Secondly, we must de-centre those who benefit from the oppression of trans feminine people. In women’s spaces, we must transition from ideas of women’s rights and assigned female at birth (AFAB) definitions of autonomy which erase trans women. Instead, space must be made for discussions of reproductive health of different types of  bodies, sexualities and genitals, and better prioritise the safety of women who are intersex, transgender, or both.

Our women’s spaces must support women, and our trans spaces must support transgender and non-binary folks; but both must understand their roles as separate in tackling transmisogyny. Splicing groups together in an attempt to increase participatory numbers (such as non cis-male spaces) will erase trans women and centre those who hold power over them through transmisogyny.

Our women’s spaces should be constructed to bring in people who use women-identifying terms, not excluding people because they have a penis or experience situational or tangential misogyny. Gay men, drag queens and some men of colour, like asian men, are unfortunately feminised compared to other forms of masculinity, and will experience misogyny because of bias against women and femininity. But it’d be ludicrous to include them in women’s spaces.

In the same way, this applies to cis women who are queer coded or who have gender expressions which are not traditionally feminine but will experience situational transphobia as their gender identity is questioned. This doesn’t mean they should be in transgender spaces, but rather that they are people who can empathise and engage with our movements easier as allies.

Thirdly and most importantly, we must bring these practices from these politically-charged spaces into everyday life - into our schools, our workplaces, our clubs and parties, and even our family homes. In Style Like U, Alok Vaid-Menon talks about how transmisogyny infiltrates every aspect of our social spaces, and how most responses to trans feminine people are shallow compared to the structural problems we face.

“The very core of transmisogyny is that we’re masquerading as something we’re not. We’re seen as worthy of our violence because we’re inauthentic and wearing dresses and makeup to trick people. At a party everyone tells us how fashionable and cool we are, but no one asks us how we’re getting home or stands up for us when we’re getting street harassed."
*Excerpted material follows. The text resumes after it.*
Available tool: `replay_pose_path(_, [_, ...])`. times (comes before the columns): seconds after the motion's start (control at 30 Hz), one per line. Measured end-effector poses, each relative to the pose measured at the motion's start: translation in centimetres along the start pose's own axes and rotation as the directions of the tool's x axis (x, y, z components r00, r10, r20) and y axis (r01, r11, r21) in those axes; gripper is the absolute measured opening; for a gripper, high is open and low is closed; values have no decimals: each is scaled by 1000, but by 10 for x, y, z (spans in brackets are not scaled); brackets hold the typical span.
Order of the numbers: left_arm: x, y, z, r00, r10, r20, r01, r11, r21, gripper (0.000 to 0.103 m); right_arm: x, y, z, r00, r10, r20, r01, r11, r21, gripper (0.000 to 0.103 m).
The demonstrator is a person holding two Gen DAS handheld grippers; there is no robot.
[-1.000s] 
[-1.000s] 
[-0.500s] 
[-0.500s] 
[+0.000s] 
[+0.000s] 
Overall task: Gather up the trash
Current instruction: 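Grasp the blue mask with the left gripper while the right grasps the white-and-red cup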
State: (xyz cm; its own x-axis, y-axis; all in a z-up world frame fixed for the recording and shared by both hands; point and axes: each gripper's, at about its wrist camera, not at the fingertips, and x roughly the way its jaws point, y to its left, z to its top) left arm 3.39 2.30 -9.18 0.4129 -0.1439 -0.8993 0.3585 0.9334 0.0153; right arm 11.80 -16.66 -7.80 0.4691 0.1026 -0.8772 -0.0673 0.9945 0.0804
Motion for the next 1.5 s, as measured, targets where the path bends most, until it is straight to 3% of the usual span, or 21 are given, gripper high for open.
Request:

When I flirt and use online dating, this attitude is most prominent. Straight men who swipe right on everyone will accuse me of tricking them, and those who still view me as a woman will still not want to be seen in public with me.

They know they will experience oppression due to their association with us, whether it’s a questioning of their sexuality as means to misgender us or through assumptions they are also transgender and feminine. It doesn’t matter if a straight man dates a transgender woman, or if he realises he’s bisexual or transgender due to dating one, but transmisogyny aims to isolate and separate us away from as much of society as possible.

Unfortunately, most reactions against transmisogyny are symbolic and two-dimensional, and act as a form of advertisement rather than as a solution of root issues. A key part of supporting trans women is to move past visual aspects in how they look, and engaging deeply at acceptance into gender advocacy spaces even if they have little understanding of feminism or trans politics. By putting in the energy to include, support and engage us, you will erode the knowledge and power hierarchies which transmisogyny creates.

This is not easy to do in every aspect of your life, but eventually must become normalised as an issue to engage with. Whether it’s at family gatherings, or in our media, or amongst our workplaces, we must find ways to bridge the academic, politically-charged organising and bring these movements to the ignorant in casual and accessible ways.